Солнце к полудню с ума сошло.
Кусты помидорные обвисли грустно, огуречные листы дрябло к земле прижались и только стрелки лука гордо глядели на яркое светило.
Из недокопанной ямы нагло торчал громадный шар. И лишь Авдей приблизился к голубому нахалу, тот громко хлопнул и из бутылочной горловины с шумом полезла рубиновая пена.

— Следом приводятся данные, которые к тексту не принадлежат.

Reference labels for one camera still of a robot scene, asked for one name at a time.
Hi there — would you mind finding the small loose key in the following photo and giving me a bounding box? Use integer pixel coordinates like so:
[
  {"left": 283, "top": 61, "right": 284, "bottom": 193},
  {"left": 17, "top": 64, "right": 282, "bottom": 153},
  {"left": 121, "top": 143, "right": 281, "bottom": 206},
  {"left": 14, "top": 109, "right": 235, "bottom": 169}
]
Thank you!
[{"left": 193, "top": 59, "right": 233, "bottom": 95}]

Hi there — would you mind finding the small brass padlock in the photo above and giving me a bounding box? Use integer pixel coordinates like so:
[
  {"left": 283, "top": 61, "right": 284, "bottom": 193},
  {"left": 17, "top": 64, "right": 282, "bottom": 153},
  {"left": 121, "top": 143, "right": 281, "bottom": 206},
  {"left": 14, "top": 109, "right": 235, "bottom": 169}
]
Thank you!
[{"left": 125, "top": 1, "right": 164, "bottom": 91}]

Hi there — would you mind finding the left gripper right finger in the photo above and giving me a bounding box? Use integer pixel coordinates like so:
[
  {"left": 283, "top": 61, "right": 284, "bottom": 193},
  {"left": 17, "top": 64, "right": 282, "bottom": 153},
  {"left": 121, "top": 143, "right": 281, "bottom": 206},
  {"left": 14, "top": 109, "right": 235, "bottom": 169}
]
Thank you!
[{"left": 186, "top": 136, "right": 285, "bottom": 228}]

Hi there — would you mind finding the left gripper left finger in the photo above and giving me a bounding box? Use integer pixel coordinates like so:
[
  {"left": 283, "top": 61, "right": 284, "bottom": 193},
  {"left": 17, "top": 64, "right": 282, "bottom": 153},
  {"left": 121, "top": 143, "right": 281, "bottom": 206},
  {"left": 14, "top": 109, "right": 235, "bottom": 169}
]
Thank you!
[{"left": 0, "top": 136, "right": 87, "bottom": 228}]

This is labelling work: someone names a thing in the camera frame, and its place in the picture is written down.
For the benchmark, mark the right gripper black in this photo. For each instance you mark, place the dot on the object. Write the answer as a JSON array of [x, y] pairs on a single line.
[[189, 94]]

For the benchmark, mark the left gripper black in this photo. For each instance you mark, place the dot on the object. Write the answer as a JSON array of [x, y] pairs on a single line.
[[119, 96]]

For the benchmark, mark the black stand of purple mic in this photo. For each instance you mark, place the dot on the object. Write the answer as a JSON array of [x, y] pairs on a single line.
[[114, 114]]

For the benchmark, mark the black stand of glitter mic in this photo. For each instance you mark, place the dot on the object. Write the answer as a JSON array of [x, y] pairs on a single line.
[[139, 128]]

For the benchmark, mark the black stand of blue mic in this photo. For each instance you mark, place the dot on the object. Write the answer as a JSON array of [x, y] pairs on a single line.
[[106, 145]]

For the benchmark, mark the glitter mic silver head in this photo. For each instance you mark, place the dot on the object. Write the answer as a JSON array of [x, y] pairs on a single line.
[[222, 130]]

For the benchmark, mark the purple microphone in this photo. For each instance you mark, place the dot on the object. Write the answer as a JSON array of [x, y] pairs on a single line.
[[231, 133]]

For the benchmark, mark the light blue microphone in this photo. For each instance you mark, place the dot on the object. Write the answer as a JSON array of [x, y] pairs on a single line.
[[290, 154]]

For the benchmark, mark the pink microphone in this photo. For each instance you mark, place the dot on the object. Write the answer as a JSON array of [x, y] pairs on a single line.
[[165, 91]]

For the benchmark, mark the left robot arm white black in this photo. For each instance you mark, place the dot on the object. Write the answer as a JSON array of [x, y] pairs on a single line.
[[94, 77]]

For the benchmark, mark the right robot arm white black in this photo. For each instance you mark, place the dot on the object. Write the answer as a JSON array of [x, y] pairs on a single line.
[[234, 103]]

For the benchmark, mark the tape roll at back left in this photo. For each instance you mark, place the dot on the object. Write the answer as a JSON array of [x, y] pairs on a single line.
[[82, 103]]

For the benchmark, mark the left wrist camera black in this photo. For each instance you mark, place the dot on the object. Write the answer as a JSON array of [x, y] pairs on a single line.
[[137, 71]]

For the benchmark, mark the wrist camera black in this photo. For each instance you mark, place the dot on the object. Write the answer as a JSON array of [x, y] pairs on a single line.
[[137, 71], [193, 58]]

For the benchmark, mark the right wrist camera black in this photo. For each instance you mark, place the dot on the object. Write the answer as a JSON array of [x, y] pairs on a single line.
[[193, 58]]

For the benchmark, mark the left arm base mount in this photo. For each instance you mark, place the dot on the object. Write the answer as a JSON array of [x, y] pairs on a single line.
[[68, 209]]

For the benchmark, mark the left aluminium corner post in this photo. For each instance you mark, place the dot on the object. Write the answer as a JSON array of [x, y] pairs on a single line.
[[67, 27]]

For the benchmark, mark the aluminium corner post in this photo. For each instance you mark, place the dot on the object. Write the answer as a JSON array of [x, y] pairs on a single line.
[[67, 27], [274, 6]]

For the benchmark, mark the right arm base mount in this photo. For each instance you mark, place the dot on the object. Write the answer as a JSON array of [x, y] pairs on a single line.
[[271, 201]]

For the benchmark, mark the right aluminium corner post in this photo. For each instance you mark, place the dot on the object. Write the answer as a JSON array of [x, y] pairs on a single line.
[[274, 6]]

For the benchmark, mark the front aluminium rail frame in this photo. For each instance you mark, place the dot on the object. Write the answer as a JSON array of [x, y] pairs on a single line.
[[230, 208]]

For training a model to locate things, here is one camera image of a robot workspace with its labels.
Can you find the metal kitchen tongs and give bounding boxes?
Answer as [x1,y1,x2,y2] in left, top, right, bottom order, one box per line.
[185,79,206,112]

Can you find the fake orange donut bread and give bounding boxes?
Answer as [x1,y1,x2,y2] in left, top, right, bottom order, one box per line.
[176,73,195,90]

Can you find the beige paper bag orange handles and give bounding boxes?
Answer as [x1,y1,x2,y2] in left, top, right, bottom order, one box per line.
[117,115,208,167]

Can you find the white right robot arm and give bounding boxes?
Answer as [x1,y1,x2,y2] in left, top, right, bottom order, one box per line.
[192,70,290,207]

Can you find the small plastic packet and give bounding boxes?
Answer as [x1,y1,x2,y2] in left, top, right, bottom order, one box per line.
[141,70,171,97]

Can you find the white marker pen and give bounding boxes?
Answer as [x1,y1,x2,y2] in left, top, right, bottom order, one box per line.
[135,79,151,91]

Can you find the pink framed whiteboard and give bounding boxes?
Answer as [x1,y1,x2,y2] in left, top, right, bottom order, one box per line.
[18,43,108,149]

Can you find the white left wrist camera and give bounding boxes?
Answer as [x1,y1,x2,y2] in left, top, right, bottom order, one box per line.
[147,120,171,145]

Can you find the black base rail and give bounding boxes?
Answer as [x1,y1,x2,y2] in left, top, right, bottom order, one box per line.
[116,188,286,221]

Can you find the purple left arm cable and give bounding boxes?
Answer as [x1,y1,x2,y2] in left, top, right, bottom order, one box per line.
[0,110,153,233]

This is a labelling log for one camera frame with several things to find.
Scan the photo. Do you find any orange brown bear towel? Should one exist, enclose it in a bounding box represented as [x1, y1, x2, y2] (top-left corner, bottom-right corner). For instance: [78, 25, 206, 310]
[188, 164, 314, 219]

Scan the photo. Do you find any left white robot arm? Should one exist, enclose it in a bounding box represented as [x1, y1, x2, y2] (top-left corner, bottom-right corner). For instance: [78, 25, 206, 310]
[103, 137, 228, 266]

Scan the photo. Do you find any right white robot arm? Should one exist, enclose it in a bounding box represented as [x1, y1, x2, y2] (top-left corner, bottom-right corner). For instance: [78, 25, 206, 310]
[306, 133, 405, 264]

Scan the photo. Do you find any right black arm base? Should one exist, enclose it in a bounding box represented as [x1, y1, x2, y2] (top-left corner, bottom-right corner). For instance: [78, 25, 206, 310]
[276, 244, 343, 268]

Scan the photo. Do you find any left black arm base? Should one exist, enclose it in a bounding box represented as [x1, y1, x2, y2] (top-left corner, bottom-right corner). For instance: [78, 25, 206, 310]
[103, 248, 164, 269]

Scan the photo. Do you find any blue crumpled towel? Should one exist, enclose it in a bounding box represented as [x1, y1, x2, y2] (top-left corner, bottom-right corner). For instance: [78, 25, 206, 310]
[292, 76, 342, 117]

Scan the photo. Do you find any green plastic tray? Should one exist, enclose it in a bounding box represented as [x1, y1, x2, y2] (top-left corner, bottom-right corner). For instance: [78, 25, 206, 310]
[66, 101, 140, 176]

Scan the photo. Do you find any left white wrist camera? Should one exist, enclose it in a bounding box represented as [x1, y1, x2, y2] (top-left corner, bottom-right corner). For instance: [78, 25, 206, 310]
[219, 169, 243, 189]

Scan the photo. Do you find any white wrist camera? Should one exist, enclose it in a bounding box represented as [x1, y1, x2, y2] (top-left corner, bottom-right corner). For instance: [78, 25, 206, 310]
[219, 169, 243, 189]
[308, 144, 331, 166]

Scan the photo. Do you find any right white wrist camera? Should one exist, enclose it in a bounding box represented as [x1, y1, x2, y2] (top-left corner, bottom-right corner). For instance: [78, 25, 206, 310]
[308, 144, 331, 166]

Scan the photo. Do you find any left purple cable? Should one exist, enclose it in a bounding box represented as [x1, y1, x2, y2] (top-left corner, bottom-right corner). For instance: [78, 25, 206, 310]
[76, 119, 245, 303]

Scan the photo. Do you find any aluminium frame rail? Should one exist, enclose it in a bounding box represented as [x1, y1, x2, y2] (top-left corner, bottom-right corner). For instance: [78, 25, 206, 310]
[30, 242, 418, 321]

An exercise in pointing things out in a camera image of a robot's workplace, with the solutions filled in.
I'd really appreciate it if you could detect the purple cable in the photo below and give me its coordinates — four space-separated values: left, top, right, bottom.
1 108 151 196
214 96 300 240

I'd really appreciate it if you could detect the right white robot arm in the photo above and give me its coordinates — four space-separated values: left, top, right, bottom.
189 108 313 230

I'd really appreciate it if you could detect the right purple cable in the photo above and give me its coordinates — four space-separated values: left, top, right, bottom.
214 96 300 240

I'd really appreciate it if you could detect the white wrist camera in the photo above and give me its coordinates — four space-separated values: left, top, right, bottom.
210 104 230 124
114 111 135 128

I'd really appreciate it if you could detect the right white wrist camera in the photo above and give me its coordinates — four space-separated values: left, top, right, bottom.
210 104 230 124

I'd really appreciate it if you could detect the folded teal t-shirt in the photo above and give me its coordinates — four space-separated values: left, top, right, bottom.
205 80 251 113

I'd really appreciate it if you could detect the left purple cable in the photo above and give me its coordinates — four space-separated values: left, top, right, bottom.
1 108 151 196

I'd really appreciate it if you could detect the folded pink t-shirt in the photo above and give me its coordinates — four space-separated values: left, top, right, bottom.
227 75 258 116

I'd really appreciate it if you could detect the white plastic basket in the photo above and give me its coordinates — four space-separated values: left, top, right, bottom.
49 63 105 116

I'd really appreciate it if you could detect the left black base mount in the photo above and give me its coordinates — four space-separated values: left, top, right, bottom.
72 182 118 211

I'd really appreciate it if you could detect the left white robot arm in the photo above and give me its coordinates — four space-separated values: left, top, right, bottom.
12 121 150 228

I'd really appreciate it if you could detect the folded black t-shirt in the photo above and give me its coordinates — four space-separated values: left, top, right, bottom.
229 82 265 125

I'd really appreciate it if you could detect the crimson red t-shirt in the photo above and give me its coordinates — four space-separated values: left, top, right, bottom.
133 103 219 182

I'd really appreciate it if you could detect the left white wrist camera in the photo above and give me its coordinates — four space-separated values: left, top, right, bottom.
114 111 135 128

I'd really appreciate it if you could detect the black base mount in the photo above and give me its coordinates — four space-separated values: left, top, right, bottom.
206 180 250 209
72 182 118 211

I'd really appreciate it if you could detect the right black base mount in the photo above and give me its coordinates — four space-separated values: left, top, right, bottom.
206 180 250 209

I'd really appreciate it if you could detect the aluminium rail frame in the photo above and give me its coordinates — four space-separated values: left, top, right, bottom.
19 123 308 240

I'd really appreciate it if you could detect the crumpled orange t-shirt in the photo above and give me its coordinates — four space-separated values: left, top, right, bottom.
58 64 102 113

Стеклянное чрево клокотнуло утробно, зашипело и, булькнув, умолкло в подтеках перебродившего варенья. Рваная резинка шарика напомнила щеки соседа, обнимавшие теперь пузатую бутыль. Кисло-спиртовой вонью повеяло неприятно.
Авдей ополоснулся в дворовом душе, оделся в чистое и вышел за ворота.
Так и дошел до сельской церкви, неожиданно.
Ладно выстроенная недавно, она красностенно сияла златой маковицей. Во дворе, за забором из витиеватых прутьев, стоял джип, ярко отражая горячее солнце. Чернорясный поп брызгал с мелкого веника воду, будто освежал влагой разогретую железяку.
"А поп-то другой, - подумалось Авдею."
Церкву эту выстроили быстро. Как-никак, сам премьер поучаствовал: не мог, он, не сотворить чего богоугодного на малой Родине своей и при деньгах, и при должности.
Авдей помнил его с детства. Дружбой не водились, но в лицо друг дружку знали. Да-а, говорят, с каждым приездом важного земляка, поп службу сотворял и в честь него псалмы сполнял.
Но, видать провинился все же, или исполнил, чего не так. Рассказывали, как-то ночью, пьяный соотечественник в трусах на голо тело, таскал за бороденку молодого попа, громко обещая, выгнать с прихода. Вот, видать и правду люди говорили. Другой поп нынче – другой.
Батюшка завершил освежение железного черта, перекрестил его и, поклонившись, степенно двинулся к церкви.
"Нет, не тот это храм, не тот, - рассудил Авдей, вытер ладонью вспотевшую лысину и, неспешно, зашагал к дому."
Во дворе тень растворилась в солнечном пекле.
В недорытой яме, заливистым храпом дрожало Прошкино пузо в кровавой бражке. Губы соседа трепыхались с каждым зычным выдохом, чудно выводя пьяную мелодию. Рядом стеклянная тара вздрагивала густой жижей на донце, смешно прикрывая голубой резинкой Прошкин глаз.
"Ну, вот,- подумалось Авдею, - и сгодилась ямка."